7.2.1 LLM Overview Roadmap: Capability, Cost, Product Fit

LLM overview is not a model-name list. It helps you decide what a large model can do, what it costs, and when prompting, RAG, Agent, or fine-tuning is a better route.

Look at the Capability Stack First

LLM overview chapter relationship diagram

Large model capability stack and application ecosystem diagram

Route	Use when
prompt	the model already knows enough and task is simple
RAG	private or changing knowledge must be cited
Agent	the model must use tools or take steps
fine-tuning	behavior/style/format needs repeated adaptation

Run One Route Decision

request = {
    "needs_private_docs": True,
    "needs_tool_action": False,
    "needs_repeated_style": False,
}

if request["needs_tool_action"]:
    route = "Agent"
elif request["needs_private_docs"]:
    route = "RAG"
elif request["needs_repeated_style"]:
    route = "fine-tuning"
else:
    route = "prompt"

print("recommended_route:", route)

Expected output:

recommended_route: RAG

LLM route decision run result map

This is not a full architecture decision. It is the habit: choose the smallest route that solves the actual product need.

Learn in This Order

Order	Read	What to keep
1	7.2.2 Development History	why scaling and instruction tuning mattered
2	7.2.3 Core Concepts	context, tokens, temperature, latency, cost
3	7.2.4 Industry Landscape	model/provider selection notes
4	7.2.5 LLM Call Workbench	one request/response record

Evidence to Keep

Keep this page’s proof of learning as a small evidence card:

Capability Stack: tokens, context, pretraining, instruction, alignment
Cost Check: context length and output length affect cost/latency
Product Fit: choose model behavior by task need, not hype
Evaluation Loop: fixed cases, score, failure note
Next Action: connect overview to prompt testing in 7.5

Pass Check

You pass this roadmap when you can explain one model choice in terms of capability, context, cost, latency, data privacy, and route fit.

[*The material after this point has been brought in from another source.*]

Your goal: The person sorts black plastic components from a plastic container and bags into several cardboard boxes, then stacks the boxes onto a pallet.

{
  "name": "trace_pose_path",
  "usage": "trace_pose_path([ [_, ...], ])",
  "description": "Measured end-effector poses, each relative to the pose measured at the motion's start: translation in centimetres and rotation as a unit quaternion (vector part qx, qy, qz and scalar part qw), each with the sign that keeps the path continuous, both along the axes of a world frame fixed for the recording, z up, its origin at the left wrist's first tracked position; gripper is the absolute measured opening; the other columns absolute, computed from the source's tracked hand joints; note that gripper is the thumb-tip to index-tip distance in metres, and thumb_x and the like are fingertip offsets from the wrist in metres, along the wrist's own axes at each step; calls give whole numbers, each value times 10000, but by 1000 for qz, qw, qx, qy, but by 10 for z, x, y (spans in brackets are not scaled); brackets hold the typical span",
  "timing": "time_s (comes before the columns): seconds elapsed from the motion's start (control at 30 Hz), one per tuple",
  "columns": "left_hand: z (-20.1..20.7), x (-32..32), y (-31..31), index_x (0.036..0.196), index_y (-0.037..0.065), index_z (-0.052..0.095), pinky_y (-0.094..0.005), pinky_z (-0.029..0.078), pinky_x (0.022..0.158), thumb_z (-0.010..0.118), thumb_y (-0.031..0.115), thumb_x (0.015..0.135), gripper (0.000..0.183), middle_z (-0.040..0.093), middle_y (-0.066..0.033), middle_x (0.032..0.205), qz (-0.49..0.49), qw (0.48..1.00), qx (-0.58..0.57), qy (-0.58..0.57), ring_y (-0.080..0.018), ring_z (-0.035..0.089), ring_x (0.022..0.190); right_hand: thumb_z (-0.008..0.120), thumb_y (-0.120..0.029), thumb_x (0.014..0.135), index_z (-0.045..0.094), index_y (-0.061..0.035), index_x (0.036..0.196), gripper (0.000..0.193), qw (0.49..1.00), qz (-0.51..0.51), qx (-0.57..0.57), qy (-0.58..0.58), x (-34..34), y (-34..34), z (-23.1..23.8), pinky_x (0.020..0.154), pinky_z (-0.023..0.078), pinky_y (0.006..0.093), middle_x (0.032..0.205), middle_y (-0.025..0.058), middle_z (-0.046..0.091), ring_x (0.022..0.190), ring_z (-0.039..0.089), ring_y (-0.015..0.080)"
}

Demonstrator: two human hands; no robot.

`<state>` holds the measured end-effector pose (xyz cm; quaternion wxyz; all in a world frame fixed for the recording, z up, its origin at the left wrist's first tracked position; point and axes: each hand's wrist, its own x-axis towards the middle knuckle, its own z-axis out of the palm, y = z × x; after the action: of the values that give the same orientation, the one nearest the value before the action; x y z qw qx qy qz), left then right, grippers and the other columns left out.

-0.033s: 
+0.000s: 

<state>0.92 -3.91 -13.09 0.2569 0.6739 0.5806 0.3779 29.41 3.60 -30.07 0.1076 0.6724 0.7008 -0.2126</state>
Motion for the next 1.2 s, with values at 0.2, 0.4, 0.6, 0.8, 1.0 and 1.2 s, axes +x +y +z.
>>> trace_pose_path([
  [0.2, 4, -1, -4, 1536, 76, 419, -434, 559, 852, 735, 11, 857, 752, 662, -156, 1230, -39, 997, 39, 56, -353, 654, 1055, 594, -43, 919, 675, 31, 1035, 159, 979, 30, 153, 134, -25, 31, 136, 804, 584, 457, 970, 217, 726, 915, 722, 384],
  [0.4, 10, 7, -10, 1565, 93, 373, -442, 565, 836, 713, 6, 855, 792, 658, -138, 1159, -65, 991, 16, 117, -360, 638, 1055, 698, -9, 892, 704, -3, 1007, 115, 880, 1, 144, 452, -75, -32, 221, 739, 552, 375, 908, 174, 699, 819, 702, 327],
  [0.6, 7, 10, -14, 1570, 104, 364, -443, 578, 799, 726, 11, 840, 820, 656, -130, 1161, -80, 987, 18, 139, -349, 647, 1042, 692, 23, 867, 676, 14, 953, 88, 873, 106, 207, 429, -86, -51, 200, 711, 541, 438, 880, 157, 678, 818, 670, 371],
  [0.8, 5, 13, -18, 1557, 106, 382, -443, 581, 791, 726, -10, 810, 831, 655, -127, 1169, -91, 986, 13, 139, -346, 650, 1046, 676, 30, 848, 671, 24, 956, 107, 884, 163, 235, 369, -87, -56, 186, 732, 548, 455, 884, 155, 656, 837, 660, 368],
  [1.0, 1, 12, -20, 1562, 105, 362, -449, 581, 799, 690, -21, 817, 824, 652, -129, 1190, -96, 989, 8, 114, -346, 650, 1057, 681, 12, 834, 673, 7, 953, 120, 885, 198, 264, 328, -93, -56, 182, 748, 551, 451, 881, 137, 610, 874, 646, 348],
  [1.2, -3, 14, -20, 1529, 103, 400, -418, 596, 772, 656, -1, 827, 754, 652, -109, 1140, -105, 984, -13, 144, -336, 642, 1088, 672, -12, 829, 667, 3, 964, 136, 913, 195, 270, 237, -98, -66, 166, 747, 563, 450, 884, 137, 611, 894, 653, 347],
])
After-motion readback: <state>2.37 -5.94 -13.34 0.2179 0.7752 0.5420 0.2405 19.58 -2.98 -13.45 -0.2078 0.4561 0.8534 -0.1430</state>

Check reasoning and explanation

A passing answer explains how tokens, context, attention, prompts, and generation behavior connect in one request-response path.
The evidence should include at least one reproducible prompt or structured-output test, plus notes on why the output passed or failed.
A good self-check separates prompt design, RAG, fine-tuning, and alignment: use the lightest method that fixes the observed problem.